In a car loan prepayment calculator, you will have to enter details like the original loan amount, the start date of the car loan, tenure, rate of interest, and prepayment penalty. Based on the information you have entered, the car loan prepayment calculator will project by how much your principal balance is lowered, the interest savings, and also the number of months by which the repayment term is shortened.
This information will help you make a wise decision when it comes to prepaying a car loan. In short, if the savings on interest are greater than the penalty, you can proceed with your car loan foreclosure.
Car loan prepayment penalty
If the borrower pays the loan amount in full before the end of the loan tenure, a small penalty is charged by the bank. This is because the lender does not get the anticipated interest and this charged penalty acts as a compensation. The car loan foreclosure penalty amount depends on the principal outstanding, interest outstanding and at what point of the tenure the loan is being paid off.
Prepayment and pre-closure could mean differently when it comes to penalty charges. Prepayments can be done in parts or in full and pre-closure or foreclosure means the entire loan is paid before the tenure ends. It is important that you are well-informed about the prepayment clauses and penalty charges before applying for a loan with your bank.
Provisions for prepayment
Most of the banks discourage prepayment as it would deprive them of earnings in terms of interest on the car loan, which usually goes up to 14% or more. Generally, these are the prepayment conditions that most banks usually put forth (these may vary from bank to bank):
For fixed interest car loans, the prepayment penalty of up to 3-5% is levied for private financiers and 2% for public sector banks. Additionally, service taxes are also applicable.

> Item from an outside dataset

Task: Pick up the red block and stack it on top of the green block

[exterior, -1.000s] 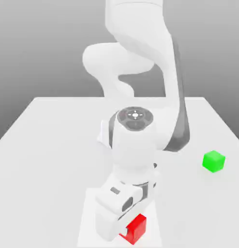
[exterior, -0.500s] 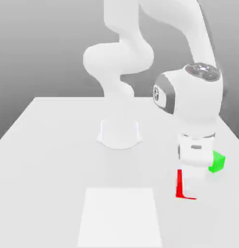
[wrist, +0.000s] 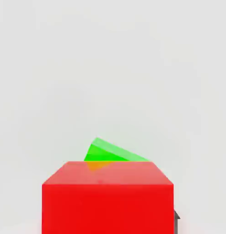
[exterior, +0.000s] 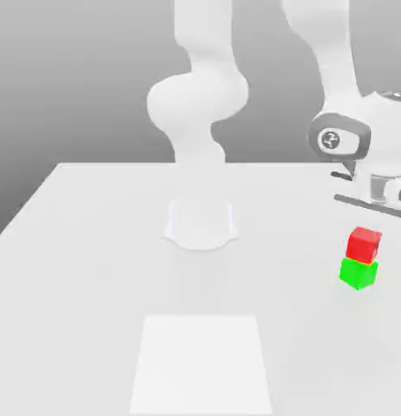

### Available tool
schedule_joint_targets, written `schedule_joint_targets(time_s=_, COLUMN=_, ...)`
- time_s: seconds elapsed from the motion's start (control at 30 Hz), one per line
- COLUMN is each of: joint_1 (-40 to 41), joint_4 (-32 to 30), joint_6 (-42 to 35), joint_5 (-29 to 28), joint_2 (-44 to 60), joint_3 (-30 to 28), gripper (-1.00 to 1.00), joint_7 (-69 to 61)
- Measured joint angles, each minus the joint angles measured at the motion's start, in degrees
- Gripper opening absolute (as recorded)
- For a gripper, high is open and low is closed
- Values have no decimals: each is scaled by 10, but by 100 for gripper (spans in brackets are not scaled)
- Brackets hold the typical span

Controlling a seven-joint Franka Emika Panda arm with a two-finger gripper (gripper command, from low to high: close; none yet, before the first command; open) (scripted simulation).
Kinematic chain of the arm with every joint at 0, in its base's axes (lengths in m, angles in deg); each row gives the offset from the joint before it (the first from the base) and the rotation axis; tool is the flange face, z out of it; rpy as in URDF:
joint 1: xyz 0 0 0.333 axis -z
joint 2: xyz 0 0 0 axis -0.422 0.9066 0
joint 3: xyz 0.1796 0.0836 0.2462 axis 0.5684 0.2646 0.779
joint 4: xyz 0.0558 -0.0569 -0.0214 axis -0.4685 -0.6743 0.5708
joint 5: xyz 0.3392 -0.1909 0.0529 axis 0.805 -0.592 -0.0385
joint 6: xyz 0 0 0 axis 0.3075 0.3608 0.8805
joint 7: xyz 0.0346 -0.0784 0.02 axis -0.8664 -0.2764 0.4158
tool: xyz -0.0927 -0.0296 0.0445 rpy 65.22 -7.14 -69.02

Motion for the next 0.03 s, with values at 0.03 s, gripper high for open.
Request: schedule_joint_targets(time_s=0.03, joint_1=0, joint_4=0, joint_6=0, joint_5=0, joint_2=0, joint_3=0, gripper=100, joint_7=0)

For floating rate car loans, there are no prepayment penalties charged as per the RBI's directives. So, one can prepay and transfer the loan to another bank that is offering a lower rate of interest as compared to the existing loan. Most of the banks do not permit prepayment during the first six months of the repayment tenure.
Important points to keep in mind before pre-paying your car loan
There are a few things that every borrower should know while pre-paying their car loans
Prepayment lock-in period: Most banks have a lock-in period ranging from 1 to 3 years, during which borrowers are not allowed to pre-pay their loan. However, floating-rate loans have no lock-ins as per the guidelines issued by the RBI.
Prepayment penalty: A penalty is charged for pre-paying your loan before the end of the lock-in period. These charges vary from one financial institution to another, and often, even from loan to loan. So, it is important for the borrowers to check and read their loan contract.
Interest rate of loan: The interest component of the loan is calculated on the reducing balance method by most banks. This means that the interest component is higher during the beginning and reduces as the tenure decreases. While prepaying your loan, you can make use of a pre-payment calculator, it will help you to find out the exact interest you can save by following a pre-payment plan.
When should you prepay your car loan?
If you have sufficient funds to prepay and have no plans of using it for any other purpose, in that case, you can consider prepaying your car loan. However, you should make sure that before choosing this option, you must clear all the other debts that may have higher interest rates. Consider the impact of prepayment charges as well, if any.
If in the case you are planning to sell your car, you may have to foreclose the loan to transfer the ownership of the same. Some banks allow you to transfer the loan along with the ownership, provided that the new owner is creditworthy. So, you need to check this with your lender before going for this.